Suggerimenti concreti per il governo arrivano dalle associazioni che compongono il Consiglio nazionale dei consumatori e degli utenti (Cncu). Queste hanno trasmesso a Palazzo Chigi una richiesta formale di incontro sul caro carburanti, accompagnata da un pacchetto di proposte per contrastare in modo strutturale i rincari e le loro ricadute sui bilanci delle famiglie e sull’intero sistema economico, spiegano in una nota. “Con la fine della riduzione delle accise dopo il 3 luglio – prosegue la nota – i prezzi alla pompa hanno raggiunto alcuni tra i livelli più alti delle serie storiche: la benzina è ovunque prossima a 2 euro al litro e il gasolio ha superato in più punti i 2,3 euro sulla rete ordinaria, con ulteriori sovrapprezzi in autostrada stimati tra 10 e 20 centesimi al litro. Il taglio temporaneo di 17 centesimi sul solo gasolio non appare sufficiente ad evitare nuovi rincari”, scrivono. Le associazioni, inoltre, biasimano la decisione dell’esecutivo di recuperare le risorse necessarie allo sconto anche da taglio dei finanziamenti per servizi della Pubblica Amministrazione. Un elemento che penalizza i cittadini, scrivono. Sarebbe stato meglio, prosegue la nota, “attingerne dalla lotta all’evasione fiscale e dagli enormi extraprofitti che si stanno realizzando nel settore petrolifero, energetico e in altri”.
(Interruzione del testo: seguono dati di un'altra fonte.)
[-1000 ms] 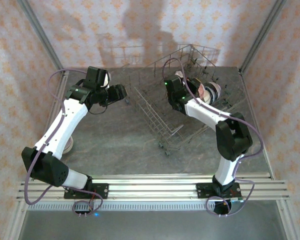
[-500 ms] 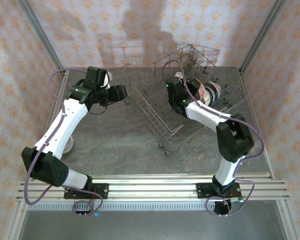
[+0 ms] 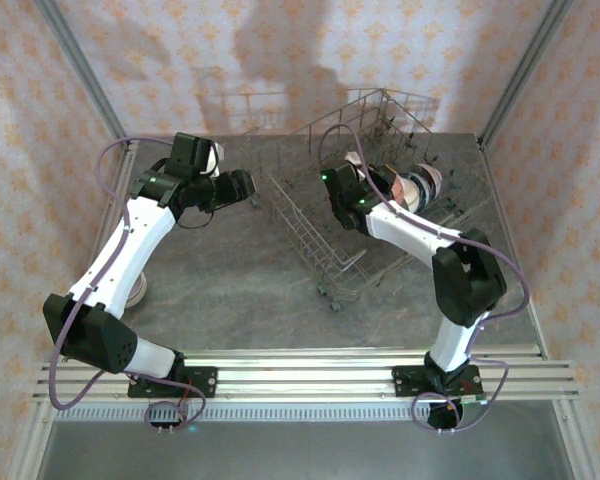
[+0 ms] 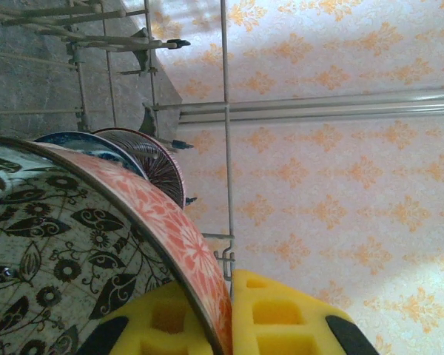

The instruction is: Load the bowls into the dish rack

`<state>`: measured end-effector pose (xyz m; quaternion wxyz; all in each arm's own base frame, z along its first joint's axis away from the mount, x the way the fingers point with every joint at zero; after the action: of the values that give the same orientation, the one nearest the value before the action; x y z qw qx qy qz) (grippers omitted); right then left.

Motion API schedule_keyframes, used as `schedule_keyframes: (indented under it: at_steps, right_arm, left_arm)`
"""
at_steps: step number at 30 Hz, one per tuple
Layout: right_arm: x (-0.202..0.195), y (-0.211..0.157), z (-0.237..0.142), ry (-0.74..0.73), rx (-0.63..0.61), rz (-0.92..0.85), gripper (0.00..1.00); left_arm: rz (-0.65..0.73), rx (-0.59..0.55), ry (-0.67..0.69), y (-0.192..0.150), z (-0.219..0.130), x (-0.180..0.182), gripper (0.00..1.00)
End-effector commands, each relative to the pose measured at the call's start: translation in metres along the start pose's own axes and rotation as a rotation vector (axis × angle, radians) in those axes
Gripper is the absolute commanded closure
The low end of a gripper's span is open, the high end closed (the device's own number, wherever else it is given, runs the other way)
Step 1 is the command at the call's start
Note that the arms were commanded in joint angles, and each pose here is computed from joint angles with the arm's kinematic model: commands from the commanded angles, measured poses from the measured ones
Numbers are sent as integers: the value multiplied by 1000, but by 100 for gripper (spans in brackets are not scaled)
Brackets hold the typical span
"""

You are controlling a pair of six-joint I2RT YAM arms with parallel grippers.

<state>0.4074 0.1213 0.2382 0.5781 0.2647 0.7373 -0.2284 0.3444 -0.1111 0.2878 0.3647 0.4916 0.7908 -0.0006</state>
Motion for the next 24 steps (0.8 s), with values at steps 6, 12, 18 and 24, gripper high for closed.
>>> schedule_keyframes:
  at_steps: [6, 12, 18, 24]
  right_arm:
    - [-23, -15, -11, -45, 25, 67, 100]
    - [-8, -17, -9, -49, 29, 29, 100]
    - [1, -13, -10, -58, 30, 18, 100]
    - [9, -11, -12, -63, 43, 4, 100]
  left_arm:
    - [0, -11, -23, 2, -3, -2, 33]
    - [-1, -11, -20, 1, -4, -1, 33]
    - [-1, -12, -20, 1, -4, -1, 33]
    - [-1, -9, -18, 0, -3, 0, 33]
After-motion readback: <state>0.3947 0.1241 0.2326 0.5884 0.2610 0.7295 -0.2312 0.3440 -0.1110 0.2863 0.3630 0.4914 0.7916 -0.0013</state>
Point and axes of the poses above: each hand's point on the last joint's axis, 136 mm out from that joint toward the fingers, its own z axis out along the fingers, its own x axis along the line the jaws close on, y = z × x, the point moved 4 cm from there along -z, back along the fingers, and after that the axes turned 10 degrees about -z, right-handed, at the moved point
“Il caro carburanti non colpisce soltanto chi fa rifornimento: incide direttamente sul comparto della logistica e dei trasporti. In Italia oltre l’86% delle merci viaggia su gomma a gasolio con ricadute a cascata sui prezzi dei beni di consumo, sull’inflazione, per non parlare delle bollette di gas ed elettricità. Per questo la tutela dei consumatori è oggi una leva di politica economica, non un capitolo residuale”, prosegue la nota del Cncu. Le associazioni chiedono che “il Governo si faccia promotore di un’iniziativa urgente in sede europea“. E, sul piano interno, un taglio strutturale delle accise (almeno 25/30 centesimi sul gasolio e 15/20 sulla benzina), finanziato senza tagli alla spesa pubblica. A questo si aggiungono la piena attivazione dell’accisa mobile in modo automatico e su base settimanale, la riduzione dell’Iva sul gas per uso domestico e sul “carrello della spesa”, il sostegno a famiglie e lavoratori pendolari in base all’Isee, una tutela più efficace degli utenti sulla rete autostradale.
Del Cncu fanno parte Adoc, Assoutenti, Federconsumatori, Adiconsum, Ctcu, Acu, Confconsumatori, Adusbef, Codacons, MDC, Cittadinanzattiva, Unc, Casa del Consumatore, Udicon, Lega Consumatori, Urtv.